01:24Manifester n'est pas sa culture, d'où le risque qu'il y avait à organiser le
01:28rassemblement de dimanche, d'où le risque qu'il y avait à renouer avec un discours
01:32vindicatif à rebours du travail de normalisation, de modération et d'institutionnalisation
01:38opéré par Marine Le Pen depuis son arrivée à la présidence du parti en 2011.
01:42Vous pensez, Dominique, que le RN pourrait ne pas s'en relever ?
01:46On ne peut pas l'exclure, Nicolas, même si à ce jour l'avenir de Marine Le Pen paraît
01:50plus compromis que celui du RN, précisément parce que sa dernière grande décision a
01:56été d'organiser sa propre succession.
01:58En 2021, Jordan Bardella est devenu président du RN.
02:02Cette décision semblait habile, elle se retourne maintenant contre elle.
02:07C'est au moment où le procès menace tout l'édifice du RN que le parti ne dépend
02:11plus de Marine Le Pen seulement.
02:13Loin de l'avantager, le choix d'un successeur lui devient défavorable.

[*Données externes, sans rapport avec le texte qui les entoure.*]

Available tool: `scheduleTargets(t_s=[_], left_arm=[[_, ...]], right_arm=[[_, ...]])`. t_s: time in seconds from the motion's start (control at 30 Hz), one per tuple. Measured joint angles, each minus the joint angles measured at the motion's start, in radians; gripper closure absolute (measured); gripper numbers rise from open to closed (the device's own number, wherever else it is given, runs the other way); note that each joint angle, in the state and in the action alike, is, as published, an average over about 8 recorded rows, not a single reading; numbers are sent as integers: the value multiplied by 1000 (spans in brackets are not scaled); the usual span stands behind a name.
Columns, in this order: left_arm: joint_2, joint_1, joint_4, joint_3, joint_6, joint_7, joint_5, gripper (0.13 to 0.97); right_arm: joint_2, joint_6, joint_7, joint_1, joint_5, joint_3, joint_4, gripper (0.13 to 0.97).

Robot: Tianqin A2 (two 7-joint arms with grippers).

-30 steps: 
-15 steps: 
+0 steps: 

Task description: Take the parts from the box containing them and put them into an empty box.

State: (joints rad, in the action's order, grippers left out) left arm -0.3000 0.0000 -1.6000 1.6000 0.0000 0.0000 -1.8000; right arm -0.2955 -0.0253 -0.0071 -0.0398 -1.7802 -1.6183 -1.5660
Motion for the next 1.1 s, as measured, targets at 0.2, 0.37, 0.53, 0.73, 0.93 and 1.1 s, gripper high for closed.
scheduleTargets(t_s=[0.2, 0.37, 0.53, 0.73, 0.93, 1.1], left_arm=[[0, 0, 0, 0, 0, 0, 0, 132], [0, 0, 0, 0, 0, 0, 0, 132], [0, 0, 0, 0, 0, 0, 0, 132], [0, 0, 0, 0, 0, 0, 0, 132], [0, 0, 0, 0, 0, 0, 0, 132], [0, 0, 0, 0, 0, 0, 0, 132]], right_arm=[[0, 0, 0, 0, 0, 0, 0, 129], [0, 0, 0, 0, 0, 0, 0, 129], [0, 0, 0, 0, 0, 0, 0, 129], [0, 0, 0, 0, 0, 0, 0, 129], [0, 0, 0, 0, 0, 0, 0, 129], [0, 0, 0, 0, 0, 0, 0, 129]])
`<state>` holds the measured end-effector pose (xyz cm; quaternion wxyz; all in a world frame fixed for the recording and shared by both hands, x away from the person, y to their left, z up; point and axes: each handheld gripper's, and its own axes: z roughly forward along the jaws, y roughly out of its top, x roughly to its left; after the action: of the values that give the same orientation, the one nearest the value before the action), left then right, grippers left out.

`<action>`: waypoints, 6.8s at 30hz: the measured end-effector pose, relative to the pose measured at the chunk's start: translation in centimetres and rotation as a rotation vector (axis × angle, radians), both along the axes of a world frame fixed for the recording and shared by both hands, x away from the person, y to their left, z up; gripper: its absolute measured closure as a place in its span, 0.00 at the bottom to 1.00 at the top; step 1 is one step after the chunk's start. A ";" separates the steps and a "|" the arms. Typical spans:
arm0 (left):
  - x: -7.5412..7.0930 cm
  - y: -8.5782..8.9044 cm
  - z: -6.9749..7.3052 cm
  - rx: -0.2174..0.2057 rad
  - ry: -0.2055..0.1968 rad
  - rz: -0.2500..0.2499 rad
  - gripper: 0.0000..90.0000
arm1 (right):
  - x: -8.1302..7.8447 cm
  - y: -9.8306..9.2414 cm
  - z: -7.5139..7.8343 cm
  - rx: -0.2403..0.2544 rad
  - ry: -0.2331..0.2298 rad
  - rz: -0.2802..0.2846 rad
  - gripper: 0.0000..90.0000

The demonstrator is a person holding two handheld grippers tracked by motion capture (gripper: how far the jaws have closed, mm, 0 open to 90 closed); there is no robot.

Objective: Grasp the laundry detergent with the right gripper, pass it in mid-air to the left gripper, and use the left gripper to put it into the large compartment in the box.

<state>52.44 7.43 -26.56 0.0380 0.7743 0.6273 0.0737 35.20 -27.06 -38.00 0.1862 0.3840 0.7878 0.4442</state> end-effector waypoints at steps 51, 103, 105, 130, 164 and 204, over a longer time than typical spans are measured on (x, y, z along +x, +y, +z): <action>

02:17Jordan Bardella, déjà très populaire, deux fois champion électoral en 2019 et en 2024
02:23lors des élections européennes, offre aux électeurs la perspective d'une relève,
02:28retirant à l'inéligibilité de Marine Le Pen la dimension dramatique qui aurait pu les mobiliser.
02:34C'est peut-être pourquoi dimanche, Jordan Bardella, dans son discours, a prononcé d'étranges
02:38paroles censées soutenir Marine Le Pen.
02:41Je cite « C'est elle qui a besoin de vous, c'est elle qui a besoin de nous, aidez-la ».
02:47On risque d'entendre dans ces mots une manière de mettre Marine Le Pen à l'écart.
02:50« C'est elle qui a besoin de vous, ce n'est pas moi.
02:53C'est elle qui a besoin de nous, ce n'est toujours pas moi.
02:56Et finalement, aidez-la et non pas aidons-la.
02:58Comme si le président du RN voulait que Marine Le Pen ne soit déjà plus tout à fait là.